October 2, 2009 • Athletic Administration

Little Things Can Make a Difference

Time management and organizational skills are definitely vital in the survival of athletic administration. Even the little things that appear to have minor importance can turn out to be extremely helpful.

For example: Attending regional meetings and state and national association conferences.

They can be extremely important in the athletic director’s professional development. Between workshop sessions, Leadership Training Courses, networking, and acquiring fresh ideas from the vendors are enormous opportunities to learn and expand upon one’s background.

At most sessions, the hotel or convention center will offer pens and tablets on the tables for the gathering of notes. At the conclusion of the session, many individuals will leave these items at their seat and move onto the next meeting.

Usually I will pick up as many of the items as I can and place them in my briefcase and bring them back to school.

I start each day by putting a few pens into a coffee mug on my desk. As the coaches or student-athletes come by to sign a form, they will borrow one of the pens. They will occasionally forget to put the pens back and by the end of the day my mug is empty. (The desk drawer becomes a good source for replacements).

The note pads are just the right size to keep by the phone for messages. The extra pads are stored in the same desk drawer as the pens. Vendors are a great source to replenish your supply of pens and notepads, as they often give them to attendees to advertise their products. Between the meeting sessions and the vendors, you should be able to pick up an ample amount.

Vendors will often present plastic bags to attendees for their literature, samples, and other giveaways. At the end of the conference, the vendors would rather not pack these bags and gladly give them away.

Why would you want a plastic bag with a vendor’s name and logo on it? Because the student-athletes who drop into my office with a wet uniform will usually ask if I have any unused bags. These giveaway promotional bags will come in handy to load up varsity award letters or forms requested by a coach.

If you are like me, you probably get a lot of hardcopy memos and e-mail messages that you print out. Most of these pages only take up a few lines. The rest is perfectly good usable scrap paper. Before discarding it, I will quickly cut off the usable end and stash it away in “the drawer.” Whenever I need paper to total up gate receipts for deposit, prepare To Do Lists, or simply make notes, I have a ready supply.

Whenever new boxes of paper are delivered to our school’s print center, I also try to keep an eye out for the empty boxes. There are countless times during the year when a box is needed in athletics, but none can be found. To make sure that we always have some, I put these sturdy cardboard boxes in storage for future emergencies.

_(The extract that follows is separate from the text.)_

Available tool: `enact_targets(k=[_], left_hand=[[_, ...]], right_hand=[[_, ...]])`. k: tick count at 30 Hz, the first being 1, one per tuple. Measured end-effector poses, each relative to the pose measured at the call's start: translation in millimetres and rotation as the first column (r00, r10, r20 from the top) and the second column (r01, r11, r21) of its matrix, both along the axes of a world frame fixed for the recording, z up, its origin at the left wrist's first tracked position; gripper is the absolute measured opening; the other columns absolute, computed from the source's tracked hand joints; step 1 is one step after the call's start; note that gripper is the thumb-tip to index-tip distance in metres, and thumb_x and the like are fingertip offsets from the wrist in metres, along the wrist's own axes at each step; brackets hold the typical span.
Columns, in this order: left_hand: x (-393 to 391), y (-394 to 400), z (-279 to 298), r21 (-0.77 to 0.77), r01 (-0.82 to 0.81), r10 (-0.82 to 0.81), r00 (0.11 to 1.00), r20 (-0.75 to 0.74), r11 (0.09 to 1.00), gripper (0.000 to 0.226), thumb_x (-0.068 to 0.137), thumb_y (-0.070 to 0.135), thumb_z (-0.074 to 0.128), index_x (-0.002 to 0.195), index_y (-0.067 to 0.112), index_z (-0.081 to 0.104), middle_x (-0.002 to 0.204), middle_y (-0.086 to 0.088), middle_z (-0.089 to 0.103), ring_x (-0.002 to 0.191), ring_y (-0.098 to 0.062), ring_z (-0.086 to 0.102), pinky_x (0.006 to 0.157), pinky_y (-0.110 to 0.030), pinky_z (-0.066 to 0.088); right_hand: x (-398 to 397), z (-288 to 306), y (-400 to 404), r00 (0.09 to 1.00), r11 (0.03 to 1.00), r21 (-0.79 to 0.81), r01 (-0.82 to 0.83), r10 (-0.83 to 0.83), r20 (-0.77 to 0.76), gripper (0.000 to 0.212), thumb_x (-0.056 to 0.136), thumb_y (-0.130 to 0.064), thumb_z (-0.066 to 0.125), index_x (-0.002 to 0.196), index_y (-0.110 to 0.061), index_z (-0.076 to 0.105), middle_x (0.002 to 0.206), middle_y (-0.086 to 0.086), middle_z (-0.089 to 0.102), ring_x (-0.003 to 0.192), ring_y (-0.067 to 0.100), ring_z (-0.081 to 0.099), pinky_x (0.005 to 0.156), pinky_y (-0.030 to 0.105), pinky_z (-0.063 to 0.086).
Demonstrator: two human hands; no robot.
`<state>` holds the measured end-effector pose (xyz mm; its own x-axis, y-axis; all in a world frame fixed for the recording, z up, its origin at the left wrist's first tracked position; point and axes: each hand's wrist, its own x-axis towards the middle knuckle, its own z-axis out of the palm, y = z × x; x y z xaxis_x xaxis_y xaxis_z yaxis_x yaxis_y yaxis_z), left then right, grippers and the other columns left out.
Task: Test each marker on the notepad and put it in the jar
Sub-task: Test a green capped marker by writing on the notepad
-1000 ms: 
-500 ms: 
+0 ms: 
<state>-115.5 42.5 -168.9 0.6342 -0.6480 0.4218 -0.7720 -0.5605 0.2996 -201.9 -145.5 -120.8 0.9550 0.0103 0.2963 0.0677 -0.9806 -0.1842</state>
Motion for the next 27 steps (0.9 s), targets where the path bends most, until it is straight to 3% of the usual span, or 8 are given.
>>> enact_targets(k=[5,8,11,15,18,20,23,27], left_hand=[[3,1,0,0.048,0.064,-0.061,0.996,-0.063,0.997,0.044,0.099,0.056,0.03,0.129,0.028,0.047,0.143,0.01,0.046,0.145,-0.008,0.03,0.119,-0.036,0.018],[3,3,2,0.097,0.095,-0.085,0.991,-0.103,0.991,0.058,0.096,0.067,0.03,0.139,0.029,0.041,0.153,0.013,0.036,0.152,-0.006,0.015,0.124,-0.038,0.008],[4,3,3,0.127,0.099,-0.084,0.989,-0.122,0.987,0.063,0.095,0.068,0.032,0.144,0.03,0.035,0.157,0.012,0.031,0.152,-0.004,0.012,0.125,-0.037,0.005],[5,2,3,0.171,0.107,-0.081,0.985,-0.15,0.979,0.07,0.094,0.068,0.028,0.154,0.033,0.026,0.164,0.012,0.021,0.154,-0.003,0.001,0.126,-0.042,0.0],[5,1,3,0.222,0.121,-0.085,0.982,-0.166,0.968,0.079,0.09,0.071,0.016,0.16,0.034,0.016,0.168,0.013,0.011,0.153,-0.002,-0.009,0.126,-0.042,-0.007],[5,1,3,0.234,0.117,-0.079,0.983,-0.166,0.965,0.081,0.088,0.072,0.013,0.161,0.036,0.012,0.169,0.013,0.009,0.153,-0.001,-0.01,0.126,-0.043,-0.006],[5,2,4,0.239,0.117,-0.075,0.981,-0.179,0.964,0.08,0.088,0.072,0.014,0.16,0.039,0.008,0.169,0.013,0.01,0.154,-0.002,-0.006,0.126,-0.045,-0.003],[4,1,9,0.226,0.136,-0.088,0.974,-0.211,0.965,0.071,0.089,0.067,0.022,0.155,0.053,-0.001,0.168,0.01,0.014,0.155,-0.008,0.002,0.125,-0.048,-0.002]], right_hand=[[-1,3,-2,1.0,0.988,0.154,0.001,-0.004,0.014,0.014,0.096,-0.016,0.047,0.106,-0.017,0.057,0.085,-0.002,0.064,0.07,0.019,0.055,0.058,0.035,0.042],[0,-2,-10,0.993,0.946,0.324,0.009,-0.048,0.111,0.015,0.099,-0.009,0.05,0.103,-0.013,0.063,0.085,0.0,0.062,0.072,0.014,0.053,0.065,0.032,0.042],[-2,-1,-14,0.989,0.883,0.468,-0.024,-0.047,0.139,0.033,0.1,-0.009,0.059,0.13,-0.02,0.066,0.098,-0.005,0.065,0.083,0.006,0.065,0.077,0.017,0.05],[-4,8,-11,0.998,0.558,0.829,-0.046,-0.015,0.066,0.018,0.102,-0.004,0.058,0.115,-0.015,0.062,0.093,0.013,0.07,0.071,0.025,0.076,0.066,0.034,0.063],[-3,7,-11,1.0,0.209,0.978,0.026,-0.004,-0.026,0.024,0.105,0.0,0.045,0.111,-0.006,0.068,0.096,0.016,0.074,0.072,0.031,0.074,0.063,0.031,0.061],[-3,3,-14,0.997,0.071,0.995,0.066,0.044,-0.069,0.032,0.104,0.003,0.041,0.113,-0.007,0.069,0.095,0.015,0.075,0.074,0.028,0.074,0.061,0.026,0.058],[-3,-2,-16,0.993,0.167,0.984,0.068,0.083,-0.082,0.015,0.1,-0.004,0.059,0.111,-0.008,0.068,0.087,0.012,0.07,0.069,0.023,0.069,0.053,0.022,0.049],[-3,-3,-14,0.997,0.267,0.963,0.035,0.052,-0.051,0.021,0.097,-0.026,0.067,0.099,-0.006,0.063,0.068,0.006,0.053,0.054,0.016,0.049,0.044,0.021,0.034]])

In Baltimore County, we are required to keep all athlete permission slips, physical and Informed Consent Forms on file for four years after a student’s graduation.

It is totally impractical to keep all of this paper work in a file cabinet after the current year of competition. We put these forms in those boxes, label them, and keep them in a storage room. Having a supply of boxes will prove extremely helpful.

During the summer, the amount of mail (mostly catalogues and junk) that arrives in our Main Office becomes unbelievable. It will not fit into our coaches’ mailboxes.

Our secretaries give me anything that pertains to athletics and I sort it for our coaches. To accommodate everything, I label each box for a particular sport and line them all up on a shelf in my office. Once the coaches arrive back in August, they just pick up their box. How simple!

Have you ever gone to your school’s print center with an important document, only to discover there is no paper? It is extremely frustrating. To prevent these situations, I always lock away a few reams in one of my locked office cabinets and usually carry a ream with me to the print center.

If I don’t need it – and 95% of the time I won’t – I’ll simply take it back to my office. It is better to be prepared for the unexpected contingency, rather than to be caught up in it.

Not all of these little hints center around office supplies. Recently, one of our vendors stopped in with several school-year calendar booklets. I will also get t-shirts as registration gifts and door prizes at conferences.

These items usually represent more than I could ever use. However, they all make excellent gifts for our secretaries, custodians, and grounds crews who greatly appreciate the thoughtfulness.

Anything – even little hints – can help the athletic administrator make it through the day a little easier. The little things can make a big difference.